Gary Starkweather died on December 26, 2019 - sohkamyung
https://www.greenm3.com/gdcblog/2020/1/6/gary-starkweather-passed-away-dec-26-2019-inventor-problem-solver-who-persevered-mentor-for-the-next-generation
======
GreenM3
I can remember when I first met Gary in 1988 in the same building as the Cray
Computer Apple had bought. Gary was so pumped showing a beta version of
Photoshop. At this time Adobe had not bought Photoshop yet and it was written
by the original developers, Thomas and John Knoll. Talking to Gary was always
a pleasure.

The laser printer story is the story everyone wants to hear and you can find
plenty of that on the web.

With Gary’s passing I have been trying to recreate in my mind what Gary was
going through being the solo inventor of the laser printer. Reading the
Computer History interview located here it reminds of what few know about
Gary.
[https://archive.computerhistory.org/resources/access/text/20...](https://archive.computerhistory.org/resources/access/text/2013/04/102702465-05-01-acc.pdf)
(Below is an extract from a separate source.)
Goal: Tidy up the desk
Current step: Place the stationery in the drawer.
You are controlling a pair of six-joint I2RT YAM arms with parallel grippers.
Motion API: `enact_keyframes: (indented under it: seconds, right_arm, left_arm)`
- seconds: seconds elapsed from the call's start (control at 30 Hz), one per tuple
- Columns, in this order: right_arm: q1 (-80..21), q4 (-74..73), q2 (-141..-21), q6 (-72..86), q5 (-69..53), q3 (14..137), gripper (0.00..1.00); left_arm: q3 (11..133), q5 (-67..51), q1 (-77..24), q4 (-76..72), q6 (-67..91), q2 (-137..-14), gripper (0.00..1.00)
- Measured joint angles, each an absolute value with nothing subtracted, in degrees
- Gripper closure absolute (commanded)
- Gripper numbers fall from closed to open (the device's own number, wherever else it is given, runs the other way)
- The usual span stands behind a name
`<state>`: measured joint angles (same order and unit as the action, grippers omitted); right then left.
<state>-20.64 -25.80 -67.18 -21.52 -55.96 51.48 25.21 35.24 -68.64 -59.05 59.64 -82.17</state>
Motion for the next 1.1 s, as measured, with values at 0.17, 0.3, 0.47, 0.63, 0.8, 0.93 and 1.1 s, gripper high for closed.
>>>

Gary is a physics major who knew how to write software. Gary’s speciality was
optics which led to him getting a job in Bausch and Lomb’s division working on
lenses for high end cameras for Hollywood. This story is explained in more
detail on page 7 of the 53 page document above.

Gary being in the Rochester was also where Kodak was located would often say
“The Sky is blue, and the grass is green. No matter what you do with colors
don’t break those rules.” So even when he was at Xerox he thought about color.
It is part of being an expert on optics.

What I think Gary realized in 1967 when he had the “eureka” moment of the
laser printer is if he used a laser to paint a drum the optics totally changes
to a more precise addressing. He knew he could use the laser for CMYK for
color printing, but first step is to do monochrome printing.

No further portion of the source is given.